- _HOW TO COMPLETE THIS TASK_
Reproduce only the stretch of entries below that begins at the first line and ends at the line holding "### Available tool".

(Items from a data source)
>>>

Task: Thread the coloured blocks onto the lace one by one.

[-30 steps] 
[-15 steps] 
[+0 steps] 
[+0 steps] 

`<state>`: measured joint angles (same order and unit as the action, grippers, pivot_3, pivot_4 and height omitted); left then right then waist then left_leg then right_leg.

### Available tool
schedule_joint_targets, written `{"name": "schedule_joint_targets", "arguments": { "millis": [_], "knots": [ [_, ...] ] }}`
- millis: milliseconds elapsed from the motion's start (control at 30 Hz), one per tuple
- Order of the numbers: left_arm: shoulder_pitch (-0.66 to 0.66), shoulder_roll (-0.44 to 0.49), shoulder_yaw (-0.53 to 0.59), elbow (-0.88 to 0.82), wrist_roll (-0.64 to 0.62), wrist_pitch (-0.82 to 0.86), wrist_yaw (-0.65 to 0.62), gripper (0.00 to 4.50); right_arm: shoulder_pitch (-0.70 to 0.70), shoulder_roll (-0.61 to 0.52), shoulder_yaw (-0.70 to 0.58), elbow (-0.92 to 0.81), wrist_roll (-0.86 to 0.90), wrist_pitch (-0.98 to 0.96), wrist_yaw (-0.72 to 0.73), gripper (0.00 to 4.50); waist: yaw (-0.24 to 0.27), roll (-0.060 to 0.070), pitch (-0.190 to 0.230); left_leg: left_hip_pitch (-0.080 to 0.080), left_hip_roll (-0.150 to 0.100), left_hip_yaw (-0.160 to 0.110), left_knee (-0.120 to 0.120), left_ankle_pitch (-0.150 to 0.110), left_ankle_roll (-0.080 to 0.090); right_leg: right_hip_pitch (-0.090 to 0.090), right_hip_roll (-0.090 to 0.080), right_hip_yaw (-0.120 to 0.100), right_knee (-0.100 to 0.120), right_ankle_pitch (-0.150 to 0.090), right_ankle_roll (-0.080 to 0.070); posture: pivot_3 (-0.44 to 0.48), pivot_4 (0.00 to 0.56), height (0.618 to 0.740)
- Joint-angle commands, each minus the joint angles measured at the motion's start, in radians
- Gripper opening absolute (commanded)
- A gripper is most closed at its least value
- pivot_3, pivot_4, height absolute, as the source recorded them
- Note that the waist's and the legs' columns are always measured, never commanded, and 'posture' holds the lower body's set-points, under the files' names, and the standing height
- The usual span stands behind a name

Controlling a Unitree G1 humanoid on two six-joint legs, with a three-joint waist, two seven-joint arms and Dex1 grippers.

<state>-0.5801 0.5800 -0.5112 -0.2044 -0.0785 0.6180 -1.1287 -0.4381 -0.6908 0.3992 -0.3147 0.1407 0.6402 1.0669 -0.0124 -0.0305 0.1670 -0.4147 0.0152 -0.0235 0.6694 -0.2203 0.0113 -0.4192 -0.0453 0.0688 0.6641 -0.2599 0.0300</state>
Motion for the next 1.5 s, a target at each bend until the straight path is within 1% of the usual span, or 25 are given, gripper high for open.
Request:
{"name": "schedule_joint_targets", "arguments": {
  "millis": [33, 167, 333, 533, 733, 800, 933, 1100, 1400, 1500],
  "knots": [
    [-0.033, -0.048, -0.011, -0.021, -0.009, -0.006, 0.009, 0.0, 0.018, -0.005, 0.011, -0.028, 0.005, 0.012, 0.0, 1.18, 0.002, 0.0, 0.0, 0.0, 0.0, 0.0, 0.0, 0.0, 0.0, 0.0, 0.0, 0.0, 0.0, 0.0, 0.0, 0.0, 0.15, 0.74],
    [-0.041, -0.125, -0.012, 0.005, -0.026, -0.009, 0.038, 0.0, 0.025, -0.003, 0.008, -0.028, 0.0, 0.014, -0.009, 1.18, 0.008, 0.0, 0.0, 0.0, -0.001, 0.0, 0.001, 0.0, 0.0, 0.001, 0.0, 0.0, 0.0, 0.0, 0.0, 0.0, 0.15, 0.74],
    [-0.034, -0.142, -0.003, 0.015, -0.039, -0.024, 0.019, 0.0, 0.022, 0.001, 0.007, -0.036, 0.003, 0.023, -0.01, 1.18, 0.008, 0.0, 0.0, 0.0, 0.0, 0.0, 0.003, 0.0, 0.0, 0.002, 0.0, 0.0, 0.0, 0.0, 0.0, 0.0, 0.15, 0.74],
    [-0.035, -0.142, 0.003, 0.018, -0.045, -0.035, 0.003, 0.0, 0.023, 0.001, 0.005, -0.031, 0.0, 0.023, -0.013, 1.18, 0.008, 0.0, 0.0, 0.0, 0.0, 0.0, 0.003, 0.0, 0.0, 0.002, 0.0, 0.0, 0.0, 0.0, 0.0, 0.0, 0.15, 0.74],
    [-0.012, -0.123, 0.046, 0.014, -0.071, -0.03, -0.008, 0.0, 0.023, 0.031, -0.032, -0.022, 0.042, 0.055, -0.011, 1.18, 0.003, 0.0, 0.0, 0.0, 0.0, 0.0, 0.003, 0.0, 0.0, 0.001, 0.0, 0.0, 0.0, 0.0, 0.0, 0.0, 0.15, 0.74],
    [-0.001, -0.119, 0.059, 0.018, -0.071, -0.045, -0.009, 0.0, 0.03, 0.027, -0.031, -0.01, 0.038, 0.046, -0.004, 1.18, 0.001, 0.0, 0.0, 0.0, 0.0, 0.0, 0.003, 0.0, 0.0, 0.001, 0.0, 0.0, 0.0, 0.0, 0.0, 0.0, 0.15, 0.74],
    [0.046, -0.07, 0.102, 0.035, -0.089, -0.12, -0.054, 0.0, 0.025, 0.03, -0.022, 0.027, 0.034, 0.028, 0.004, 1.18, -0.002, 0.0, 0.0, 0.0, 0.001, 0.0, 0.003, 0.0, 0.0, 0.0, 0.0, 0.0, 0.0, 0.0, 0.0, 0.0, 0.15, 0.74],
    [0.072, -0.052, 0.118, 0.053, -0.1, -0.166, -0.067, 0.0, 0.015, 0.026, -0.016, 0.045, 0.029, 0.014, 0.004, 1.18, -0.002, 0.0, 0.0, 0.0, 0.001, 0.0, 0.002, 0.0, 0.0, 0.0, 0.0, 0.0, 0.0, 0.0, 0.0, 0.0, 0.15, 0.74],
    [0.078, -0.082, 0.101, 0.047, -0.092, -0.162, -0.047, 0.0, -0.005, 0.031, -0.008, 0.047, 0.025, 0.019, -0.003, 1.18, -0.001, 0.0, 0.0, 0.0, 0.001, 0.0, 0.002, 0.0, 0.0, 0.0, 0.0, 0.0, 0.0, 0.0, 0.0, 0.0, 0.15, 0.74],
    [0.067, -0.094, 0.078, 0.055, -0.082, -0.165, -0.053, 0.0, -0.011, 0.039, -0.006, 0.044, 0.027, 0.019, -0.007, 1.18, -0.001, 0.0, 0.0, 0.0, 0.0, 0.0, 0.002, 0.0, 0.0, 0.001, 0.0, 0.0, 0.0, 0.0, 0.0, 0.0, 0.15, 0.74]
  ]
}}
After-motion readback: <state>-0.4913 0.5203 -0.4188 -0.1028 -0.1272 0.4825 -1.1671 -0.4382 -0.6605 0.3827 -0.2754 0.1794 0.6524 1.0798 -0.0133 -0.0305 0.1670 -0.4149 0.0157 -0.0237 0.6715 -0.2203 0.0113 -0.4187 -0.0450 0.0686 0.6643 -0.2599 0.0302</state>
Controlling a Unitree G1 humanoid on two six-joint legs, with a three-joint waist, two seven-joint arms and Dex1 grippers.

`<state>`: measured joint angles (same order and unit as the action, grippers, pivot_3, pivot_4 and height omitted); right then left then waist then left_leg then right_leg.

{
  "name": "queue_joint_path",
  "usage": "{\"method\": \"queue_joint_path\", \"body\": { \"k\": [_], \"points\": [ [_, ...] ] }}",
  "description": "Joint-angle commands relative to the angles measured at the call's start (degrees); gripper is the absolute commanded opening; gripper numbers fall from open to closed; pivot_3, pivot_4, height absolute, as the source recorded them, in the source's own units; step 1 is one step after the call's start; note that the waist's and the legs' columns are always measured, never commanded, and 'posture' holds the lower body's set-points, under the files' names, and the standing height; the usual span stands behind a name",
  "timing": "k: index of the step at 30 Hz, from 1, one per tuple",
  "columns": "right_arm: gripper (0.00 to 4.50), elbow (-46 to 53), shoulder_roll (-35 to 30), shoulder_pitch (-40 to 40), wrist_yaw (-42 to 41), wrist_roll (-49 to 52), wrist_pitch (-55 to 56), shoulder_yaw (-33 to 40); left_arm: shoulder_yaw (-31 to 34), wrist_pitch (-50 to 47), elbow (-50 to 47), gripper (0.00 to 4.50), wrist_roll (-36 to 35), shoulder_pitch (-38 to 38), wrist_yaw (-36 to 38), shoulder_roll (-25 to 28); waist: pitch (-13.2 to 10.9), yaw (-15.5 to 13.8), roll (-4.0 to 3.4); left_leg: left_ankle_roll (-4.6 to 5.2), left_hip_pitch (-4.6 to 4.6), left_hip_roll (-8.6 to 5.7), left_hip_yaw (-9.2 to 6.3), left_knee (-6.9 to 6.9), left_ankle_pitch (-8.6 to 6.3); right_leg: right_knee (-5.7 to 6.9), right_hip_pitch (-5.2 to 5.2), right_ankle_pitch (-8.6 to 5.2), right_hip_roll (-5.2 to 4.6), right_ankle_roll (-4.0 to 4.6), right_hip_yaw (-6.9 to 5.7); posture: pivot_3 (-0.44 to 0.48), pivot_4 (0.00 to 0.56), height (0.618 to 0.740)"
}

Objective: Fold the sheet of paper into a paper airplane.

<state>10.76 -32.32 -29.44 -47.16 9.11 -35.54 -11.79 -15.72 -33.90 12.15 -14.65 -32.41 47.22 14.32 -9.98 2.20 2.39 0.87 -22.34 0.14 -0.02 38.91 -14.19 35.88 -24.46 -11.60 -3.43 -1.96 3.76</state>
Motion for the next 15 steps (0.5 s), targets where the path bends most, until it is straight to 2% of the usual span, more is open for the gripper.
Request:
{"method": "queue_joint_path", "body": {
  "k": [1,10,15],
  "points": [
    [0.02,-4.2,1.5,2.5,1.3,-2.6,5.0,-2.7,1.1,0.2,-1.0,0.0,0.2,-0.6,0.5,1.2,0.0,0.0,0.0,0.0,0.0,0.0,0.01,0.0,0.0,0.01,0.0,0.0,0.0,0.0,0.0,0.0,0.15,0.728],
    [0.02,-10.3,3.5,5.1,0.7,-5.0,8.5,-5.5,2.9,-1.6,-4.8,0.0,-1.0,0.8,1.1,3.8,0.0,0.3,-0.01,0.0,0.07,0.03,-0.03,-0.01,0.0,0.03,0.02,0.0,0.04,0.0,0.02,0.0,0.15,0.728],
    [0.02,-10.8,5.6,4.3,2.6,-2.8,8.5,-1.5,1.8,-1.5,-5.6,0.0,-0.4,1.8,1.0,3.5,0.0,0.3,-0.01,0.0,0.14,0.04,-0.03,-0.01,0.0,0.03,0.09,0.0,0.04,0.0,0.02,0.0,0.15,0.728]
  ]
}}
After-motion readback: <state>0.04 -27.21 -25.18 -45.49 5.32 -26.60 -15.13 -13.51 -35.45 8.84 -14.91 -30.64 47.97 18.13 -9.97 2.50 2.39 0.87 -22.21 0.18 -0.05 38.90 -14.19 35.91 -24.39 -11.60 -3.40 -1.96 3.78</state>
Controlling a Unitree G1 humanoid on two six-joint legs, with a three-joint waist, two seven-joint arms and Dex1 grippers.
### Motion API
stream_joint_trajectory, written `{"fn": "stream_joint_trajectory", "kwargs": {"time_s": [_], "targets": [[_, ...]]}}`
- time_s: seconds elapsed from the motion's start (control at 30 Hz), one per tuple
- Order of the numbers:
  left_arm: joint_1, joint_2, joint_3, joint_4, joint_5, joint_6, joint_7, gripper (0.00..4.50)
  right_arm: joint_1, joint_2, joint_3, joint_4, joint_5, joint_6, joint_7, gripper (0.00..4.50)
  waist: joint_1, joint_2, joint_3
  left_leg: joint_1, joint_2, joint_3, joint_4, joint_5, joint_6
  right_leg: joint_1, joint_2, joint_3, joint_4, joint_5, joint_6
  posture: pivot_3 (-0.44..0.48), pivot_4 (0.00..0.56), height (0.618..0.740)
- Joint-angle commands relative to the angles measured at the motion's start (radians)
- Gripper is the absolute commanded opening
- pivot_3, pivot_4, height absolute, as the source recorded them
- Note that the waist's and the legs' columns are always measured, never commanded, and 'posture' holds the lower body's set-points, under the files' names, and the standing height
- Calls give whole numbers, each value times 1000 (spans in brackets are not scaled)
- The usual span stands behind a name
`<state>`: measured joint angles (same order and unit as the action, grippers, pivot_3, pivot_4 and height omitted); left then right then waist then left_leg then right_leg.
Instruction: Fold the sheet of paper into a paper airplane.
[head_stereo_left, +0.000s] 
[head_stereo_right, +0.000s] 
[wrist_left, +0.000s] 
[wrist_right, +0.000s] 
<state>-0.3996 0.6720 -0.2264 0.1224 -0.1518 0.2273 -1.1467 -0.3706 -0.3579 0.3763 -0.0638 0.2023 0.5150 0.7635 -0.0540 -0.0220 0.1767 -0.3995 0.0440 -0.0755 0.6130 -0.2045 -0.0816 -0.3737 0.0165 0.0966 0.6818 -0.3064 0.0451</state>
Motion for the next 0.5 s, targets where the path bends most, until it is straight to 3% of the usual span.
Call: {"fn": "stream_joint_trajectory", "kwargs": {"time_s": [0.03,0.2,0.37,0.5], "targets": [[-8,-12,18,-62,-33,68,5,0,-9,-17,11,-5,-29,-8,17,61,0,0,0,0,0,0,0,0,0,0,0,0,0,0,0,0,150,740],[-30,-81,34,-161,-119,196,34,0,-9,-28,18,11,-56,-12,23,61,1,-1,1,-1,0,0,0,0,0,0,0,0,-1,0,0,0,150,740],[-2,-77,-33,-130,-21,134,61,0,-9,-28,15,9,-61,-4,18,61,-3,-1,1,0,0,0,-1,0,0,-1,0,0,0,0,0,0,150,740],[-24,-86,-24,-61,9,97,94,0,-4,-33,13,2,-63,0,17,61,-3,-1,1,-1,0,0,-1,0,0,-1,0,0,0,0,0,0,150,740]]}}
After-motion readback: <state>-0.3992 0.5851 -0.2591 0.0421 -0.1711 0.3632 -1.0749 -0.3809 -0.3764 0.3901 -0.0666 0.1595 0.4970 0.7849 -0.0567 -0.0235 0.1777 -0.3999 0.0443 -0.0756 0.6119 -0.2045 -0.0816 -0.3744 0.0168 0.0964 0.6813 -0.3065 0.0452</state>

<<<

- _FINISHED EXERCISE_
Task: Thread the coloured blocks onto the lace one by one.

[-30 steps] 
[-15 steps] 
[+0 steps] 
[+0 steps] 

`<state>`: measured joint angles (same order and unit as the action, grippers, pivot_3, pivot_4 and height omitted); left then right then waist then left_leg then right_leg.

### Available tool

This exercise requires nothing further.